You chose this path because it allows you to have complete control. The one thing you can control. And you have no problem taking any of my control. So have it. Have all the control. Destroy what we have and what we could be. But this is it this time. I’m leaving. And not just this relationship, I’m leaving town. I can’t take the chance of letting you talk me into coming back. Because I can feel you killing me slowly, and not even you are worth that.”


“I think that’s a great idea. I know we don’t have a future. I have no future. So at least now we are on the same page.”

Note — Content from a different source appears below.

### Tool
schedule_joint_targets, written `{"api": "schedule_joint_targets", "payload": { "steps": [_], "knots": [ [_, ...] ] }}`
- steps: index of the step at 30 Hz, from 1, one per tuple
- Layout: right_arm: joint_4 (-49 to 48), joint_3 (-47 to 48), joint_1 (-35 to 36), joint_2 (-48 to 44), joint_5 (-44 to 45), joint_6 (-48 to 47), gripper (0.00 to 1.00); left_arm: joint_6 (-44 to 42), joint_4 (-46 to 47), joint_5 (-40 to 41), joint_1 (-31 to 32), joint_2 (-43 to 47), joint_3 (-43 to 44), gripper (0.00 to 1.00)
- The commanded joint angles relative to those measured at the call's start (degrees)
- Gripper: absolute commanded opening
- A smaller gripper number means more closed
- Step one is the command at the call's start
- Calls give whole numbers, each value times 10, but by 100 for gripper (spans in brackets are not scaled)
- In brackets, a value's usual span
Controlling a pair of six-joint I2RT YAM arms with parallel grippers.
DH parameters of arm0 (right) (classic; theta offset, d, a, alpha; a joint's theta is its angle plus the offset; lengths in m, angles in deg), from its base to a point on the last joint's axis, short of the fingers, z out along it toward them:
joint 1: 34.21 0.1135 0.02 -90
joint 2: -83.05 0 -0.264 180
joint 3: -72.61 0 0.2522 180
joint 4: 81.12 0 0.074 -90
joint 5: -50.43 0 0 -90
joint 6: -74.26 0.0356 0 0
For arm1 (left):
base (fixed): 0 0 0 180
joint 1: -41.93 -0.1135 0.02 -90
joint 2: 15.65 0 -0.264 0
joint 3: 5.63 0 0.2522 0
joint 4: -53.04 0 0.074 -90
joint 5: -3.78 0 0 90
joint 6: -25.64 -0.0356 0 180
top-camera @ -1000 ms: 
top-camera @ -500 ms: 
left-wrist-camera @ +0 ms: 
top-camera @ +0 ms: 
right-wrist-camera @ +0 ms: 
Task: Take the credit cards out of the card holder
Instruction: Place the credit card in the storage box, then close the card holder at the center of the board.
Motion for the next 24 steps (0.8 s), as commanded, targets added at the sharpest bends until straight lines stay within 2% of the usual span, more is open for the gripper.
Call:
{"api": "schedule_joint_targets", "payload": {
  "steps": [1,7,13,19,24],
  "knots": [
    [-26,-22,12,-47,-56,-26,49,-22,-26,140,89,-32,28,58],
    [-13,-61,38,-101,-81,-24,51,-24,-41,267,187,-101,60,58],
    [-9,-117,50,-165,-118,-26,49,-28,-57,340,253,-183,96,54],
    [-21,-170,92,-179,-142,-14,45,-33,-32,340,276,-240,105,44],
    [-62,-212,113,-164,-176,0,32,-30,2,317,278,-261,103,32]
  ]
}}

“I truly, truly hate you for saying that. I truly hate that you still can’t just not hurt me. And still, all I will say to you in our last moments is this. I hope you choose you. I hope you love yourself the most. I hope you choose compassion for yourself before anything else. I hope you love yourself as much as you should. And I hope you find the happiness you’re looking for. Because I know I will fucking be doing that for me, starting right now. I will always love you. And a part of me will always hope you come find me when you’ve healed. But I’m also now deciding to allow myself to live a life and have a love so unbelievably happy and fulfilling, that I won’t even care that the happily ever after we could have had, now ceases to exist-well at least for me. Because you and I both know-what you just destroyed will now haunt you for the rest of your life. No matter who you’re with or where you are, you will always see the ghost of me, and remind you of the love story you single handedly burned to the ground. But I love you more than you know. True. Unconditional love, always. But now, I’m choosing to unconditionally love myself. Imagine that.”